Commonwealth Bank, Australia’s largest bank, will decline and limit certain payments to crypto exchanges.
The bank said, in a blog post, that it is introducing the measure to help protect customers from scam risks. The bank will decline or hold, for 24 hours, payments to crypto exchanges and then in the coming months it will also introduce a $10,000 Australian dollar ($6,700) limit in customer payments to crypto exchanges per calendar month.
The restrictions, which were announced on Thursday, come in the same week that the U.S. Securities and Exchange Commission (SEC) announced enforcement action against crypto exchanges Binance and Coinbase.
“With the incidences of scams increasing and in many cases customers suffering significant losses from being scammed, the introduction of 24-hour holds, declines and limits on outbound payments to cryptocurrency exchanges will help reduce both the number of scams and the amount of money lost by customers,” said James Roberts, Commonwealth Bank’s general manager of group fraud management services.
Australia isn’t the first country to implement such measures. Many banks in the U.K. do not allow individuals to buy and sell crypto due to consumer safety concerns.

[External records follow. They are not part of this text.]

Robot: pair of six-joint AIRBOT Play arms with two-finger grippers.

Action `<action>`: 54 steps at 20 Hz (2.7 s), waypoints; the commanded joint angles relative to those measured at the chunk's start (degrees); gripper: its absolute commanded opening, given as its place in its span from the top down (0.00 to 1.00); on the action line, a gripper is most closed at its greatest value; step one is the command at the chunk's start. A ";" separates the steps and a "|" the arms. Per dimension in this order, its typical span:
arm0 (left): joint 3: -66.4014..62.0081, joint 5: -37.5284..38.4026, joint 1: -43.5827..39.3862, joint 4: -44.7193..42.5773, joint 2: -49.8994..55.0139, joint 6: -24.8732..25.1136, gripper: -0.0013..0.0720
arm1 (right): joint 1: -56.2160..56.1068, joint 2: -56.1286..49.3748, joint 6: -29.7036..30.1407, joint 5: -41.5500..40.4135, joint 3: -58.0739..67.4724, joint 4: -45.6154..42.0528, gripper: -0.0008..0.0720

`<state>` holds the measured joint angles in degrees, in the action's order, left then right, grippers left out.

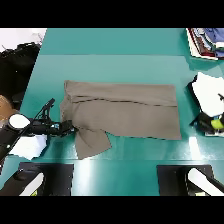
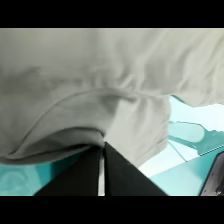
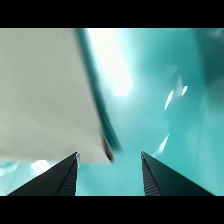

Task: Fold the shirts.

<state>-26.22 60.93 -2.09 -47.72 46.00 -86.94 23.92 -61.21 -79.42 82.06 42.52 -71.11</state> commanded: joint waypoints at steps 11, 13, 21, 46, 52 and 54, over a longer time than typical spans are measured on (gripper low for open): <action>-1.09 0.81 0.00 -2.10 -0.09 0.39 0.94 | 4.28 1.18 5.99 -6.84 -15.74 13.05 0.96; -2.47 4.87 -0.02 -5.62 -0.13 0.35 0.95 | 4.28 1.36 6.23 -3.85 -14.10 12.41 0.96; -7.96 24.55 0.00 -13.81 -15.54 -6.73 0.95 | 4.28 18.75 1.95 7.87 -6.54 3.54 0.96; -43.43 0.61 -0.02 -13.09 31.82 4.44 0.19 | -8.55 -26.69 4.35 -1.38 32.98 14.14 0.36; -43.36 -2.93 -1.27 -7.45 31.87 4.90 0.93 | -2.34 -30.32 10.05 -3.13 23.76 19.34 0.22; -43.36 -3.74 -4.02 -7.52 32.13 4.85 0.94 | -4.50 -33.62 10.99 -2.29 24.17 20.50 0.22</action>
<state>-69.52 58.83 -3.84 -56.86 77.91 -82.13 19.84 -91.53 -70.96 78.94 68.03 -53.39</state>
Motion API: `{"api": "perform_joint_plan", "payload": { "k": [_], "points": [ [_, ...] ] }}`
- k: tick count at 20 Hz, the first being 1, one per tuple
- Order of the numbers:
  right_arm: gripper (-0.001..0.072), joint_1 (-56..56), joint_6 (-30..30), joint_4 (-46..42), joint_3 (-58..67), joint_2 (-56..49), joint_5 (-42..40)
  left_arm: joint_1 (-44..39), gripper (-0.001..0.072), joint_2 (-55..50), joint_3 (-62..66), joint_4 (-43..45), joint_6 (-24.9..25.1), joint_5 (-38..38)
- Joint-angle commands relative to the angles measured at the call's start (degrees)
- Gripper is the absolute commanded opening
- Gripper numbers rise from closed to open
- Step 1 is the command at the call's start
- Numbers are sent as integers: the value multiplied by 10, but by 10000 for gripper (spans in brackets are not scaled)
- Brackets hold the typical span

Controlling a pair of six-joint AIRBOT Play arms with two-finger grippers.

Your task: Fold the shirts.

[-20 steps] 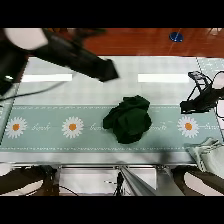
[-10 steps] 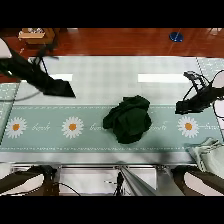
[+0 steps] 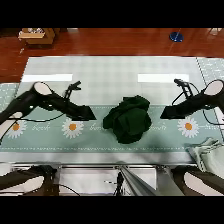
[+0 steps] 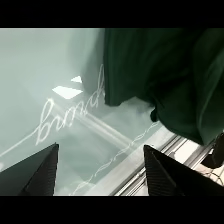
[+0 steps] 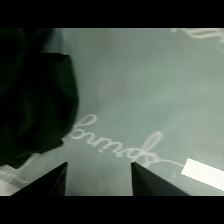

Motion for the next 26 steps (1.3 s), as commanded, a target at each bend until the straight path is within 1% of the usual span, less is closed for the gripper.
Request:
{"api": "perform_joint_plan", "payload": {
  "k": [1,5,9,11,13,15,16,17,18,19,22,26],
  "points": [
    [456,0,-33,74,-43,0,-18,-20,620,-63,-16,-106,43,35],
    [454,0,-58,108,-63,0,-18,-30,611,-121,-16,-180,57,38],
    [454,0,-73,157,-66,0,-20,-47,602,-125,-3,-184,54,69],
    [454,0,-76,180,-66,0,-19,-57,590,-129,7,-184,35,75],
    [454,0,-77,196,-66,0,-18,-66,435,-141,19,-184,14,71],
    [454,0,-78,206,-66,0,-11,-82,435,-159,36,-184,-6,60],
    [454,0,-78,208,-65,0,-6,-91,400,-171,46,-184,-11,50],
    [454,0,-78,207,-65,0,0,-99,220,-183,54,-185,-12,46],
    [454,0,-80,207,-65,0,6,-105,62,-189,58,-185,-11,43],
    [455,0,-82,207,-66,0,13,-106,24,-191,58,-185,-9,39],
    [474,-3,-86,173,-66,0,14,-92,23,-191,58,-183,-5,11],
    [474,-65,-119,177,-66,0,20,-66,23,-180,58,-183,12,-27]
  ]
}}
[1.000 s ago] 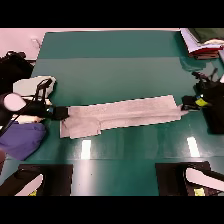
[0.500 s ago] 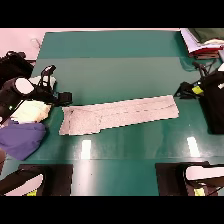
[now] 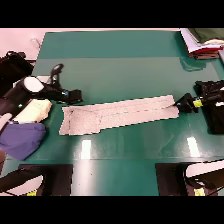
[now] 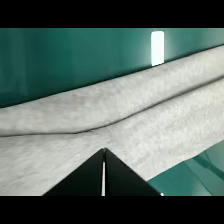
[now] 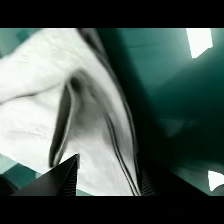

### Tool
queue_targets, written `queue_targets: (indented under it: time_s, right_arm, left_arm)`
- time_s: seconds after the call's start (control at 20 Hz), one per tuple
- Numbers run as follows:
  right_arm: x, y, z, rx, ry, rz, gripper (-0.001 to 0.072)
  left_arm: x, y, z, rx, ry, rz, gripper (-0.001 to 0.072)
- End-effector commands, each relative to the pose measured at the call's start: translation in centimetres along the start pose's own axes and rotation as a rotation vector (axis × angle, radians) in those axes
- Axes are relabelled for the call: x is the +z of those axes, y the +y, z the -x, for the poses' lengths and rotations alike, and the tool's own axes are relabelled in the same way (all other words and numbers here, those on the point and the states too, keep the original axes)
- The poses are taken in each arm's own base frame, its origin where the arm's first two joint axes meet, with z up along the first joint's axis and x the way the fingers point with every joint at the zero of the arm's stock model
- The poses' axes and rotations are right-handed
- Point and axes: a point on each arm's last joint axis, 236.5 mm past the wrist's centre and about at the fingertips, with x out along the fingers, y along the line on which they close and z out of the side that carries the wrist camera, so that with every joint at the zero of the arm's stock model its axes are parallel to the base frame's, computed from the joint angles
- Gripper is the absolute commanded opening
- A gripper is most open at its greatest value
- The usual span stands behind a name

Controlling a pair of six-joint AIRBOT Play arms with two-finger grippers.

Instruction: Fold the shirts.

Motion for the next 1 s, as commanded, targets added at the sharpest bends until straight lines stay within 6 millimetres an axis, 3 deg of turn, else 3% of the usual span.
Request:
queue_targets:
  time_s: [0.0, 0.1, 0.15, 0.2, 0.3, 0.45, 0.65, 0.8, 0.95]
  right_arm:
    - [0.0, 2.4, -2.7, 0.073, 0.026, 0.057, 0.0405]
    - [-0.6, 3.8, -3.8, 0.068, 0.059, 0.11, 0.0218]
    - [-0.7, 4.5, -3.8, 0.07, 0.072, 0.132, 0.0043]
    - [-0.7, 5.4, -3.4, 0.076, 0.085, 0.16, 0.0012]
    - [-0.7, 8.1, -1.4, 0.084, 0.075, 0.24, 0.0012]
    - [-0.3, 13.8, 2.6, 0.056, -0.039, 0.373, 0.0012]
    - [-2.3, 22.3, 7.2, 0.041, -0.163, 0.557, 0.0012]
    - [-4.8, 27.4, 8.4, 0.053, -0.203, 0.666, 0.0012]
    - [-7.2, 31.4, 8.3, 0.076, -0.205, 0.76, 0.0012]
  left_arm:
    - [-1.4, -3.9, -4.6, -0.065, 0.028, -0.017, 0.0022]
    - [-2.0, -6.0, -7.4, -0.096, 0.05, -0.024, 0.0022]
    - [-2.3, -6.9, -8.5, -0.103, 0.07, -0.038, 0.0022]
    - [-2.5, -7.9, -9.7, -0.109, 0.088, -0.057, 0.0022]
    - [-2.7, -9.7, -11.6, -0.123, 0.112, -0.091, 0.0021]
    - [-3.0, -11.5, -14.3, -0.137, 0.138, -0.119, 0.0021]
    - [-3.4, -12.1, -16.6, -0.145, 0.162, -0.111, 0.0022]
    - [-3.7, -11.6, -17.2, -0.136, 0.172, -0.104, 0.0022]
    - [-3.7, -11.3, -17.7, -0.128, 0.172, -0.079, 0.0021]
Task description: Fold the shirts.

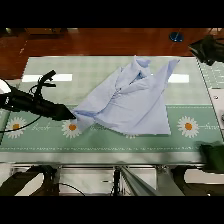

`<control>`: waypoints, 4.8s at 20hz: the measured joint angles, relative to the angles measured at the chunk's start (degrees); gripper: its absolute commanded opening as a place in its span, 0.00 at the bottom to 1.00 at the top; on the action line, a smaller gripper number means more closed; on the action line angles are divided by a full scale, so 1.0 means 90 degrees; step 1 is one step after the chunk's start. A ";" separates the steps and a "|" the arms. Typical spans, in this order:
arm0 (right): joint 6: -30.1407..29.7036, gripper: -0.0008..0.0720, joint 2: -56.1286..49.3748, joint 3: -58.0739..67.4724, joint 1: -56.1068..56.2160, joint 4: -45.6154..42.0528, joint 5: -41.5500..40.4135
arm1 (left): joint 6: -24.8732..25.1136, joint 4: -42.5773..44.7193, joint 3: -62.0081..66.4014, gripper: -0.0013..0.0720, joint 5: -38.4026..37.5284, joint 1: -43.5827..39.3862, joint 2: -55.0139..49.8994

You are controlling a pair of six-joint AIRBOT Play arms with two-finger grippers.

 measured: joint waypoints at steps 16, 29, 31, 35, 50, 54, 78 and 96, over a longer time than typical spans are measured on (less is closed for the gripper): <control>-0.0418 0.74 0.2346 -0.4362 -0.2436 -0.3456 0.3106 | 0.0374 0.0066 -0.0039 0.04 0.0114 0.0034 0.0002; -0.1030 0.72 0.2625 -0.6380 -0.2460 -0.2501 0.1987 | 0.0437 0.0085 -0.0039 0.04 0.0146 0.0041 0.0002; -0.1093 0.72 0.2625 -0.6535 -0.2460 -0.2380 0.1919 | 0.0437 0.0085 -0.0039 0.04 0.0143 0.0041 0.0002; -0.1236 0.72 0.2625 -0.6819 -0.2460 -0.2006 0.1746 | 0.0435 0.0085 -0.0039 0.04 0.0138 0.0041 0.0002; -0.0619 0.04 0.2630 -0.7084 -0.0629 -0.1651 0.0556 | 0.0435 0.0085 -0.0039 0.04 0.0138 0.0041 0.0002; -0.0651 0.04 0.2756 -0.6713 -0.0449 -0.1423 0.0775 | 0.0435 0.0085 -0.0002 0.04 0.0138 0.0104 0.0017; 0.1848 0.04 0.4826 0.3871 -0.0386 -0.2040 0.0194 | -0.0440 0.0826 0.7393 0.04 0.3232 0.0716 0.2421; 0.1637 0.04 0.3575 0.2254 -0.0321 -0.3079 0.4891 | -0.1586 0.2064 0.5127 0.04 -0.0032 0.0707 0.1710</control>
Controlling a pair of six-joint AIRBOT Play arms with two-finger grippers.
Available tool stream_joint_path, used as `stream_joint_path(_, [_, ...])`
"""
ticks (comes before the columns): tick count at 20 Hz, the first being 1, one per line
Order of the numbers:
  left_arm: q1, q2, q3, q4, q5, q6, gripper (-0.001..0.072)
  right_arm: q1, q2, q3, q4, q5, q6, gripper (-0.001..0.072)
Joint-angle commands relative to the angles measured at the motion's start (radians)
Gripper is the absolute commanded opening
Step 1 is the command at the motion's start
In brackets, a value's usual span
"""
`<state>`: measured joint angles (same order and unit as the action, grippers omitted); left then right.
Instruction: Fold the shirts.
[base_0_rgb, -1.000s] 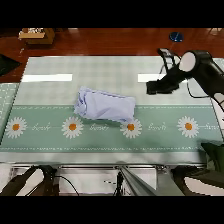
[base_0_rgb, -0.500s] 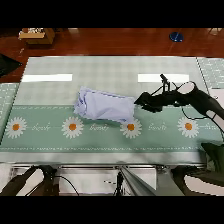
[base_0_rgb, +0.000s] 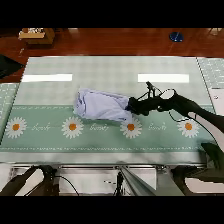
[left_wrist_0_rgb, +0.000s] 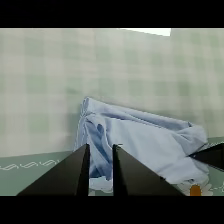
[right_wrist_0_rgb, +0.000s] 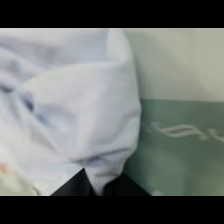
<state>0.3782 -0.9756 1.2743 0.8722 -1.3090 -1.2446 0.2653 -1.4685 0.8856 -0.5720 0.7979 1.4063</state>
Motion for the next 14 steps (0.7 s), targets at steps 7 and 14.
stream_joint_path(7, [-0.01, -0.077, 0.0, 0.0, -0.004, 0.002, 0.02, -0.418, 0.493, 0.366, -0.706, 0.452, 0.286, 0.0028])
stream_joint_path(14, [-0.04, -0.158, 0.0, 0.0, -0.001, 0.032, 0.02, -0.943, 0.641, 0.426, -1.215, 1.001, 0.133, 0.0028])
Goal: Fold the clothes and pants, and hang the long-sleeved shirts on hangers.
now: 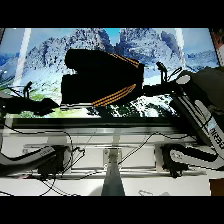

However, Commonwealth Bank embraced crypto in 2021 announcing that it would be the first bank in Australia to offer customers the ability to buy, sell and hold crypto assets, directly through the CommBank app.
“Customers have expressed concern regarding some of the crypto services in the market today, including the friction of using third party exchanges, the risk of fraud, and the lack of trust in some new providers,” said Matt Comyn, Commonwealth Bank’s CEO, at the time of the launch. “This is why we see this as an opportunity to bring a trusted and secure experience for our customers.
Commonwealth Bank had partnered with Gemini and Chainalysis for the service and planned to offer 10 crypto assets in the app including bitcoin, ether, bitcoin cash, and litecoin.
The Guardian Australia reported in 2022 that the bank had paused the rollout of its app following the collapse of the TerraLuna ecosystem.